-- Exercise details --
Exactly the lines from the line that has "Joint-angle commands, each" through the final line below are to be retyped, and the pictures are not.

-- Data extract --
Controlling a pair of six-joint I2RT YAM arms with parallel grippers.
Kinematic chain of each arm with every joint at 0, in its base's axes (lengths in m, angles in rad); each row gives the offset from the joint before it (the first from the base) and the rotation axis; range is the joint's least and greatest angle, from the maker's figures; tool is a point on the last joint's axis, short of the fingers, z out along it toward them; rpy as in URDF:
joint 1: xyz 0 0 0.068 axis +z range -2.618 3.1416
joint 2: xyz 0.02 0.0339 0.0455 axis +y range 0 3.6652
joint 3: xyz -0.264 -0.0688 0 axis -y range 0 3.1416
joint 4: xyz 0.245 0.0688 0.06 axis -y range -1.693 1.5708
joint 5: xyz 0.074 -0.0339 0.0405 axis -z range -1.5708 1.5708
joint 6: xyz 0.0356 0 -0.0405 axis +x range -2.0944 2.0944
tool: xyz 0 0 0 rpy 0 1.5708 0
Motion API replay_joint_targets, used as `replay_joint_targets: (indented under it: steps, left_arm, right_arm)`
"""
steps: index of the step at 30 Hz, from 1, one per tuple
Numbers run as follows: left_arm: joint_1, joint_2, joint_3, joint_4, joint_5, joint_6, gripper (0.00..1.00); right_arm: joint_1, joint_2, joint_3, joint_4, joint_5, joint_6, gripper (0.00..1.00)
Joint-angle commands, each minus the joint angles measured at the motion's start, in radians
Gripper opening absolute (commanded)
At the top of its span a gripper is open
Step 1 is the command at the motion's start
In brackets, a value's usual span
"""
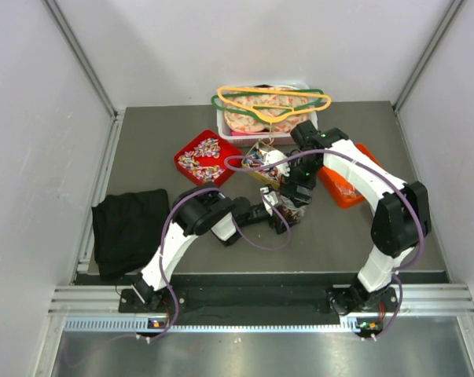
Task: Pack the candies
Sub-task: Screw the bottle lid onto the packing bottle.
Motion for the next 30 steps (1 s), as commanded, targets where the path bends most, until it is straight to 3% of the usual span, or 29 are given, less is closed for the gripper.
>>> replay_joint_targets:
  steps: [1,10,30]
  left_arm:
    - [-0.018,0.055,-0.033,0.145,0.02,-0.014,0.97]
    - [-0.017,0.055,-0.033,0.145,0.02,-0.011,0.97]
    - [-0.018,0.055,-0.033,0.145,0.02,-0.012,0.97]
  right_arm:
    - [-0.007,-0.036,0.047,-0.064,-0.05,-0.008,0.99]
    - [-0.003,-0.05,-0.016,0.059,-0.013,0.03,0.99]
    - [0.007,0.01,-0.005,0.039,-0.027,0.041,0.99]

-- Answer to the exercise --
Joint-angle commands, each minus the joint angles measured at the motion's start, in radians
Gripper opening absolute (commanded)
At the top of its span a gripper is open
Step 1 is the command at the motion's start
In brackets, a value's usual span
"""
Task: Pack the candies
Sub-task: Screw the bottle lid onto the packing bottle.
Motion for the next 30 steps (1 s), as commanded, targets where the path bends most, until it is straight to 3% of the usual span, or 29 are given, less is closed for the gripper.
>>> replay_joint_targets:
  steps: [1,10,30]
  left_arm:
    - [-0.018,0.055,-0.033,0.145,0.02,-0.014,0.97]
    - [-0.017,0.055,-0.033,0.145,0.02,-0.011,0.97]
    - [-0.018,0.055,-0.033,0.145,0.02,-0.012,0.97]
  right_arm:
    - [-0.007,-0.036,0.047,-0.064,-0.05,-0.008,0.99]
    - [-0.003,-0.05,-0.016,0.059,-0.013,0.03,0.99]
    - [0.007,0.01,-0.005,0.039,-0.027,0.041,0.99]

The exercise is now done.